_INSTRUCTIONS FOR THE TASK_. Which lines in the records below contain the word "camera"? Copy each one.

_DATASET_.
□ □ □
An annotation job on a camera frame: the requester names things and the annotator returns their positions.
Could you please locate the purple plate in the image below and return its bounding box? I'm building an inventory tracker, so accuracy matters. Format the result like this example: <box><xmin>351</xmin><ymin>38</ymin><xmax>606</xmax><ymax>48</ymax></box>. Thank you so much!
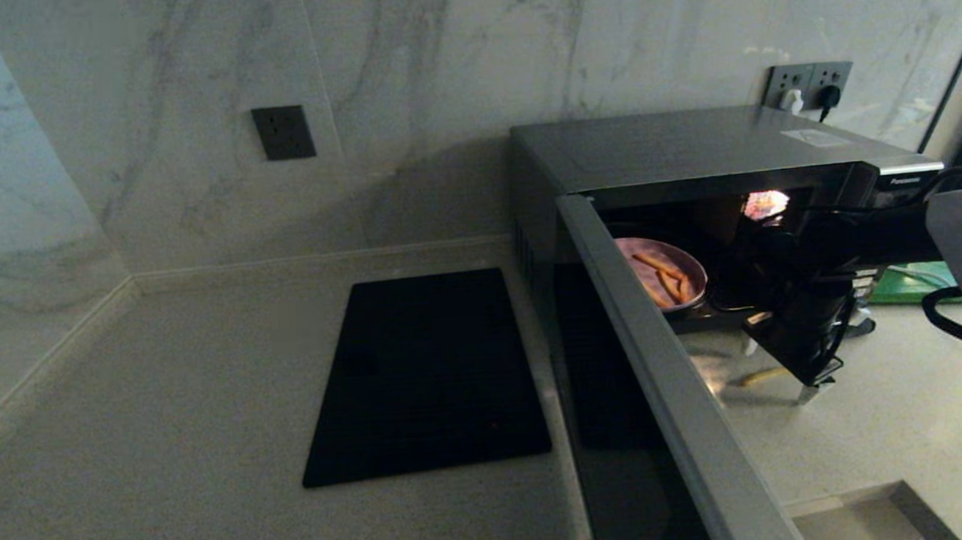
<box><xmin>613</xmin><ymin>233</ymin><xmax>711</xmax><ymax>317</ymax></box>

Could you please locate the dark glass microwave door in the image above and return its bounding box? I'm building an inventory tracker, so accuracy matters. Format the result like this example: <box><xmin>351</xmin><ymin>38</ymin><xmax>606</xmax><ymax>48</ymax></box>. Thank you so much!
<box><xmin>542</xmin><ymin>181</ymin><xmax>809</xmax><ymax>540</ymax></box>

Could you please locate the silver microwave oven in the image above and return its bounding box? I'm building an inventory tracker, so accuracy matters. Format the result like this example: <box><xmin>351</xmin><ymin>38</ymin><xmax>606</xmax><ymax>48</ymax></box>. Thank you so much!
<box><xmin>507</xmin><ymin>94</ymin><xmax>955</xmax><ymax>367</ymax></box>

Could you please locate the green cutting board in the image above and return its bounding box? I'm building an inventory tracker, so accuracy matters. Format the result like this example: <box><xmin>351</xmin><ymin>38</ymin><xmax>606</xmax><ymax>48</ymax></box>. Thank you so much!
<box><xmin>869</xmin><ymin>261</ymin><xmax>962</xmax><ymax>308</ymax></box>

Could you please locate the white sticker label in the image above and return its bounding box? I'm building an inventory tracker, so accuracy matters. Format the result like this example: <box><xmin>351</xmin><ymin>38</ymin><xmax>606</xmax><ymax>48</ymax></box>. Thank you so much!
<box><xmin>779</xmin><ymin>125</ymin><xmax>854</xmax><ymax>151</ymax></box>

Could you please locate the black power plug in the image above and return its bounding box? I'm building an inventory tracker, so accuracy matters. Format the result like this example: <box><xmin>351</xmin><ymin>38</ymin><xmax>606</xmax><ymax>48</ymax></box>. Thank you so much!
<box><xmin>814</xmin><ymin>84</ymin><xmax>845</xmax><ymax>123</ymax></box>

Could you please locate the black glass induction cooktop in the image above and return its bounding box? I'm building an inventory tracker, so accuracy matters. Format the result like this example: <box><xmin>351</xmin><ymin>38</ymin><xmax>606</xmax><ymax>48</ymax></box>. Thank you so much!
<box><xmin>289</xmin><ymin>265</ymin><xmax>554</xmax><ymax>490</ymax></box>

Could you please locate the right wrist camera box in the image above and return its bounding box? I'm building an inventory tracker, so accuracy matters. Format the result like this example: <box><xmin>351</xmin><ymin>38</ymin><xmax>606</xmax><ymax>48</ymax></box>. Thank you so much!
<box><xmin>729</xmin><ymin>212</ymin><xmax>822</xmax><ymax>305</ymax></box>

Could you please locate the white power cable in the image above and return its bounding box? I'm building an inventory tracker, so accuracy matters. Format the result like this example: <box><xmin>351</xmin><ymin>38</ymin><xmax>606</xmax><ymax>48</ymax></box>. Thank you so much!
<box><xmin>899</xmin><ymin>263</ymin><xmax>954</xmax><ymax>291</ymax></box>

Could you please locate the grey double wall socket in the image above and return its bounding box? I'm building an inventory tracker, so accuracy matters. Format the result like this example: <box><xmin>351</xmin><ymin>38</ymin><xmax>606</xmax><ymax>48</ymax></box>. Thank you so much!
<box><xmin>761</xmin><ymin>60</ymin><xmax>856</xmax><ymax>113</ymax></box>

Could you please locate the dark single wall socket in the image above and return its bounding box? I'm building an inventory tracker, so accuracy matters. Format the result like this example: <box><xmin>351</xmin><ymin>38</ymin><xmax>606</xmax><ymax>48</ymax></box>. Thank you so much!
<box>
□ □ □
_TASK RESULT_.
An annotation job on a camera frame: the requester names things and the annotator returns their positions.
Could you please locate the right wrist camera box in the image above and return its bounding box? I'm building an inventory tracker, so accuracy matters. Format the result like this example: <box><xmin>351</xmin><ymin>38</ymin><xmax>606</xmax><ymax>48</ymax></box>. Thank you so much!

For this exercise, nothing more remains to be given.